# Burley Creek Swap Tacoma October 1rst UPDATE ! Added attractions !!!



## Frank and Pam Skid Kings (Jul 10, 2022)

Burley Creek will have the honor of displaying Chauncy's legendary original paint ORANGE SCHWINN AREOCYCLE. Arguably the Holy Grail of Schwinn Prewar balloon bikes and this is only it's second public showing. Looking like another couple Aerocycle's will be displayed also. Once again T-shirts and gourmet hot dogs along with free camping and easy Freeway access. $15 tables pay day of show. You know the drill. Will be here before you know it !!! Thanks and Burley Creek is looking forward to seeing you.


----------



## Freqman1 (Jul 10, 2022)

Hope some folks take some good pics-especially of the orange bike


----------



## CURTIS L LINDGREN (Jul 10, 2022)

Thanks for the reminder  😎   Sounds like a good time !


----------



## JRE (Jul 11, 2022)

Looking forward to it. We'll be there with a bunch of parts and bikes


----------



## Lonestar (Jul 11, 2022)

Sounds fantastic! That flyer is amazing all by itself...


----------



## New Mexico Brant (Jul 11, 2022)

Amazing flyer!  It would be great if they were printed poster size.  I would buy one.


----------



## Frank and Pam Skid Kings (Jul 11, 2022)

New Mexico Brant said:


> Amazing flyer!  It would be great if they were printed poster size.  I would buy one.

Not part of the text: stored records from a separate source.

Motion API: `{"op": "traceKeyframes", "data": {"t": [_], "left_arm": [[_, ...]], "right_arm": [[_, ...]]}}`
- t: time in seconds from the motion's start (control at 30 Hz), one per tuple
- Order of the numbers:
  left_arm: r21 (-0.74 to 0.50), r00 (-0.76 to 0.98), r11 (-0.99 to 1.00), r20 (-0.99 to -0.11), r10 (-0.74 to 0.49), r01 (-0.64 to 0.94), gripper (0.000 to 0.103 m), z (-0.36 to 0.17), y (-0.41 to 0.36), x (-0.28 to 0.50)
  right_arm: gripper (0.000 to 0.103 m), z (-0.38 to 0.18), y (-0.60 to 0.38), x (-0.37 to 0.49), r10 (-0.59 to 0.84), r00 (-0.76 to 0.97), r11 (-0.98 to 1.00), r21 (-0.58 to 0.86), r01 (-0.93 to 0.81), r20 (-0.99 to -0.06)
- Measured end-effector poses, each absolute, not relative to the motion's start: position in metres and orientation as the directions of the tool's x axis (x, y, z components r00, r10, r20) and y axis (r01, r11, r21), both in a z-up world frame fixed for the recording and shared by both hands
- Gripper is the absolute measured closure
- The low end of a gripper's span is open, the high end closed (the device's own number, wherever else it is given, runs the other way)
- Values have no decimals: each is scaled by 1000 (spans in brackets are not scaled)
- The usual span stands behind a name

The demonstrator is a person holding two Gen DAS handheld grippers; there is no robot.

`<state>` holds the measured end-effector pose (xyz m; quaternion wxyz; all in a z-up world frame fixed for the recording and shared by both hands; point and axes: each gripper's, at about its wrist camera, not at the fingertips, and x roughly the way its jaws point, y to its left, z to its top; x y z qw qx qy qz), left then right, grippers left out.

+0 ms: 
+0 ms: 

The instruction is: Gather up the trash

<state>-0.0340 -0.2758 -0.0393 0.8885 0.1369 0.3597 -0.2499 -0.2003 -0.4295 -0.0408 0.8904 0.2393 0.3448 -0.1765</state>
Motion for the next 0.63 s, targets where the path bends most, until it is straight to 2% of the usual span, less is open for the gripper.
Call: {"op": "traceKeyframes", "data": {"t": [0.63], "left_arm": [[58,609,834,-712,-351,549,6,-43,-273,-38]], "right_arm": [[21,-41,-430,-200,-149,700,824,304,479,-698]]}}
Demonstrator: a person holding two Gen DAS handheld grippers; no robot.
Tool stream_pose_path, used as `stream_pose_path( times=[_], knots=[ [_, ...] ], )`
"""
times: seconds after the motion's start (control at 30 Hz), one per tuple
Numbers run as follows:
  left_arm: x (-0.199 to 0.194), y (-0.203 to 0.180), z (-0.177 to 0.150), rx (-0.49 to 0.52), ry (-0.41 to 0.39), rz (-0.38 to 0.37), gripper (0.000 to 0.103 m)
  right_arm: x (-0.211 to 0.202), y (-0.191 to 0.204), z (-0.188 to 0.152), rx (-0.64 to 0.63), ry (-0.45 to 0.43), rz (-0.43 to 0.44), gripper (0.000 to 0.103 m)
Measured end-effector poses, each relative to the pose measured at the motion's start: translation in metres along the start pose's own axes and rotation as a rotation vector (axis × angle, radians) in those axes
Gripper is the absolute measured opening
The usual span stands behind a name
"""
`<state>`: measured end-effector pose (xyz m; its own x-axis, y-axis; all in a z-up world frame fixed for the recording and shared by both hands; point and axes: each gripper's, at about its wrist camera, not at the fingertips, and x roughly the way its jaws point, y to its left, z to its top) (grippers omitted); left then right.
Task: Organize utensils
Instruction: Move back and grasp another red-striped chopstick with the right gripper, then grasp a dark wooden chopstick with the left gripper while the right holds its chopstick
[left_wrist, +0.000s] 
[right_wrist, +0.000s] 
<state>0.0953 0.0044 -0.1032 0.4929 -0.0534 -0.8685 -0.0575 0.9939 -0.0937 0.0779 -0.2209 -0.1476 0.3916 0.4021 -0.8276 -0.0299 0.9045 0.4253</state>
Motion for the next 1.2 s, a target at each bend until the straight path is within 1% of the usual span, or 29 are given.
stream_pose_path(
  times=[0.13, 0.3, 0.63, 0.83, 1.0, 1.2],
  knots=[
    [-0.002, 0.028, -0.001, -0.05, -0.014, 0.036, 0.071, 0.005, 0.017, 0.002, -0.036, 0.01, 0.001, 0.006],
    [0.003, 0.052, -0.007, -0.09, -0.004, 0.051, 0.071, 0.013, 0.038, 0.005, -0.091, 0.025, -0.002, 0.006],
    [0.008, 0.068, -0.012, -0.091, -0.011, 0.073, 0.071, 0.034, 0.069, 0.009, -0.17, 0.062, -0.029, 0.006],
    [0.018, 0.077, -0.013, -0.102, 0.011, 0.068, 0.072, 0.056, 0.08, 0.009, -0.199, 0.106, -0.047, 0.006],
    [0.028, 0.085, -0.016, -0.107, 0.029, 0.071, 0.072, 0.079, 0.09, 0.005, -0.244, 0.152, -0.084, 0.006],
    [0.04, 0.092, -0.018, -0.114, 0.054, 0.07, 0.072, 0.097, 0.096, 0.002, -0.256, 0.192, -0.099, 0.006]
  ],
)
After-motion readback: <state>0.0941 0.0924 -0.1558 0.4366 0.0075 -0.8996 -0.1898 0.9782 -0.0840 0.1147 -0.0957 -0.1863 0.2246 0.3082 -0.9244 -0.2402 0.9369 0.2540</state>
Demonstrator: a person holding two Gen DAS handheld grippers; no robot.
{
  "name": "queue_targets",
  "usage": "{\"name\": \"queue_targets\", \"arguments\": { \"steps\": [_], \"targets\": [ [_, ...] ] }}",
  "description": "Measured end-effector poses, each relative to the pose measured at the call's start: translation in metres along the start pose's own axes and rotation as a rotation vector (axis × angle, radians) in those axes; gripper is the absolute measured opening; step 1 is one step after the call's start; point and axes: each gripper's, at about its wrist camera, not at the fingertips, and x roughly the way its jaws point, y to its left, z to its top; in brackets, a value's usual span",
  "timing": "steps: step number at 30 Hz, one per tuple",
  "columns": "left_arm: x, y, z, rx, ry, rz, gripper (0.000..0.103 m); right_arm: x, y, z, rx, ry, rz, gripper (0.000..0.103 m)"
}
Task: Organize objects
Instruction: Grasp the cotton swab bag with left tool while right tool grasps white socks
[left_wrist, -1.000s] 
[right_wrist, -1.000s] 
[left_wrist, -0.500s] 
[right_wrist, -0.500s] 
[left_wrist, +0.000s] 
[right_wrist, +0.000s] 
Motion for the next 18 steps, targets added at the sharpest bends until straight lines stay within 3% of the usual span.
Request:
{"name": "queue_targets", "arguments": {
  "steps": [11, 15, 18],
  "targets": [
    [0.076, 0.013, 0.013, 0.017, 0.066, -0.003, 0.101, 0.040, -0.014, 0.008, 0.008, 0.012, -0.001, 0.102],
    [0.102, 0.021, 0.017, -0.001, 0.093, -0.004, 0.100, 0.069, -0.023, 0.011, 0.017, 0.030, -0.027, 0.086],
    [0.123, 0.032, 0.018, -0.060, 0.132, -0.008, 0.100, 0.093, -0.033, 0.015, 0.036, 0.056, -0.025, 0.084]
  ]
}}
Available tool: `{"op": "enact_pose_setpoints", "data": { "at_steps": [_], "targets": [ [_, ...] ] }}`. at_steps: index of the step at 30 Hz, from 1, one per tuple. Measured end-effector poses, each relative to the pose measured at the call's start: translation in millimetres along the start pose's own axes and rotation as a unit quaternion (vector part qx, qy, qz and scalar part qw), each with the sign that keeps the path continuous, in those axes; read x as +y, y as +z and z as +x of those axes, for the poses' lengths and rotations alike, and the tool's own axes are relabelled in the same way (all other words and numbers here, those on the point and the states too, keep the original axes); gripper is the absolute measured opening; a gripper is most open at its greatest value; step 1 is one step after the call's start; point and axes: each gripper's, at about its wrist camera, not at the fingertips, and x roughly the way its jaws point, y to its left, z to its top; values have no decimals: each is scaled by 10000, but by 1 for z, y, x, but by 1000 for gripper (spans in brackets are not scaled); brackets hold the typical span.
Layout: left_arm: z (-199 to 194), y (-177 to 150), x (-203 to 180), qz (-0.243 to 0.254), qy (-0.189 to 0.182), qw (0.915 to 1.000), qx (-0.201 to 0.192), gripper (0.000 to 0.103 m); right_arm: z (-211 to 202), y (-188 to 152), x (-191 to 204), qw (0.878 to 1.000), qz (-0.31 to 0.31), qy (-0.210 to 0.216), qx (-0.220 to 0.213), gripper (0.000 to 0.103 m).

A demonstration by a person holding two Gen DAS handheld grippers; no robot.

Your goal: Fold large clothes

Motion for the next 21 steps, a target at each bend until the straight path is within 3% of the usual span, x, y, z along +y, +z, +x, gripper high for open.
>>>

There's been talk of a nice limited edition printing to have at the show with Rick available to sign them. I will update on that when it gets rolling and will make sure they are available on the Cabe.


----------



## JRE (Aug 11, 2022)

Can't wait to go. I'm looking for some Shelby parts and will be picking up my Next Shelby project.


----------



## redline1968 (Aug 11, 2022)

I'm there.. Lol at one was great. Had alot of fun lots of great people


----------